No caso de Camila Cabello, aconteceu mais ou menos assim: as músicas que todos conheciam foram muito muito boas e as que ninguém sabia que existiam - porque, efetivamente, ainda não existem - não foram lá muito muito boas. O que a artista fez neste último dia de festival foi dar a conhecer aos seus fãs o seu novo álbum, que terá o nome de “C, XOXO”, como se o estivesse a promover numa publicação do Instagram. Na verdade, o novo disco só sai esta sexta-feira, 28 de junho, e Camila Cabello aproveitou a oportunidade de “dar a Lisboa o presente perfeito” e atuar várias músicas que farão parte do álbum. 

Isto fez precisamente aquilo que está a pensar.
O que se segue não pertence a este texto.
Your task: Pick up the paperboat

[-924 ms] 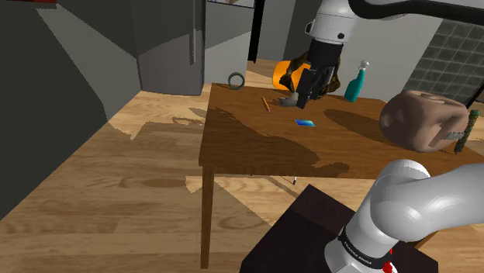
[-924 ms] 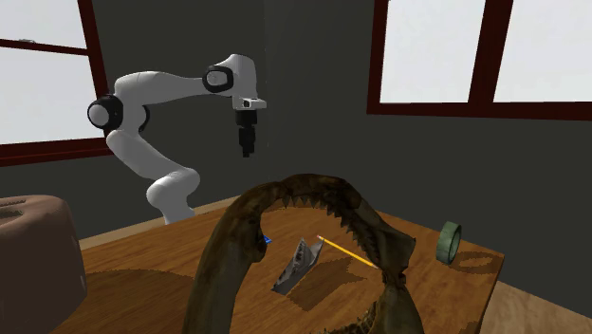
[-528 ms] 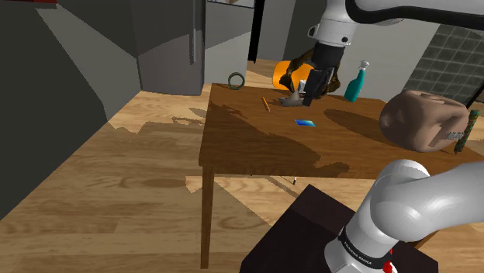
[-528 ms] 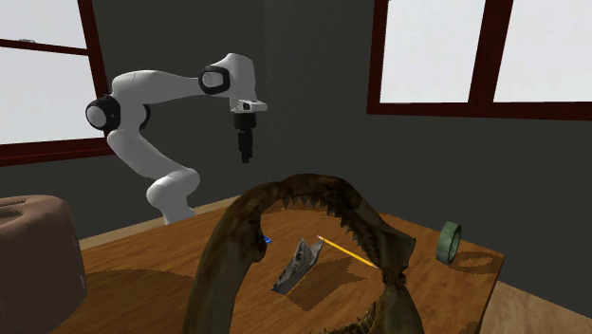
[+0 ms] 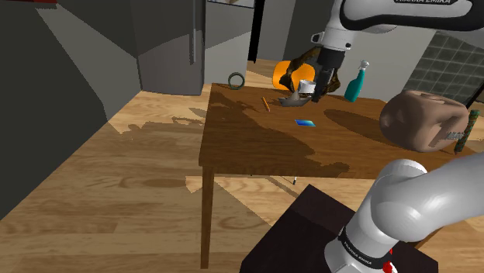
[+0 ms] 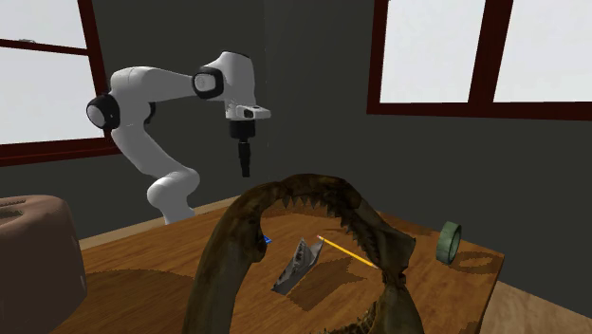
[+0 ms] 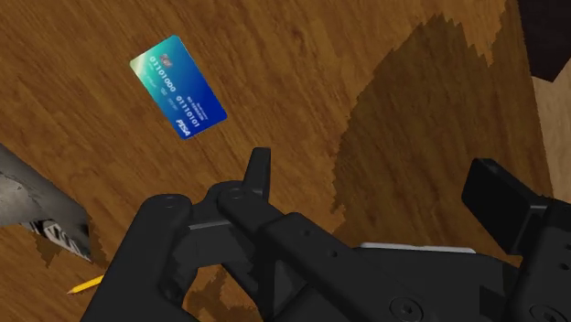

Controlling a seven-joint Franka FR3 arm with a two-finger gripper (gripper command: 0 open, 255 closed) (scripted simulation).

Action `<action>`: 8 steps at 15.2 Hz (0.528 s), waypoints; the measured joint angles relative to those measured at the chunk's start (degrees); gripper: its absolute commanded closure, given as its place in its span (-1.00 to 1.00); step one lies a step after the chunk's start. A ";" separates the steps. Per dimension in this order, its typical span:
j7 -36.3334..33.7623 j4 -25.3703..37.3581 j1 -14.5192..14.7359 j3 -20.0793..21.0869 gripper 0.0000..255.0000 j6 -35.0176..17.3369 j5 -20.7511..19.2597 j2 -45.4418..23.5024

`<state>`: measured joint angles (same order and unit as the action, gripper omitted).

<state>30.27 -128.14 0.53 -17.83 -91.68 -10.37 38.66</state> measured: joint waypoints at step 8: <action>20.36 9.32 2.86 -13.42 -1.00 -4.02 -0.73 -13.15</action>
<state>50.62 -118.82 3.39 -31.25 -95.70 -11.10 25.52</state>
Enquanto que todas as pessoas que se encontravam mais à frente ficavam a olhar para Camila Cabello a atuar, as pessoas mais ao fundo esqueceram completamente a existência da artista e começaram a movimentar-se para outros palcos, onde iriam atuar Luisa Sonza e Profjam. O ambiente começou a esfriar logo depois do êxito “Havana”, e só voltou novamente a aquecer quando os primeiros acordes de “Senorita” começaram a tocar. 

Pelo meio, a necessidade de promover novas músicas e de mostrar aquilo que está para vir conseguiram estragar o mood dos festivaleiros, que contavam com um espetáculo que efetivamente não aconteceu. E não, isto não quer dizer que a nova música não seja boa, até porque ficou impossível não abanar o capacete enquanto Camila Cabello as cantava, mas este não era o local certo para ficar metade do tempo a promover novos conteúdos. 

Adeus Camila da girlsband, olá Camila sexy

Muito brevemente, é impossível não falar da nova e renovada Camila Cabello. Mais feminina, mais sensual, mais ousada e muito menos certinha, a artista deu um autêntico show no que toca ao seu novo visual. Camila Cabello é uma mulher agora, e sabe muito bem o que consegue ou não fazer - incluindo com a voz, que continua a ser uma das grandes qualidades da artista, mostrando os seus dotes da melhor maneira no Rock in Rio Lisboa.

Com danças de varão, muito twerk, aulas de sensualidade e palavras de encorajamento ao feminismo ao mais alto nível, a artista subiu ao palco para relembrar todas as mulheres que são as maiores da sala, e para não deixarem que as façam sentir menos. A abanar o rabo a cada oportunidade, Camila Cabello aniquilou completamente a imagem que tínhamos dela como a “America’s Sweetheart”, e agora já sabemos o que esperar - desde que não seja um concerto igual a este.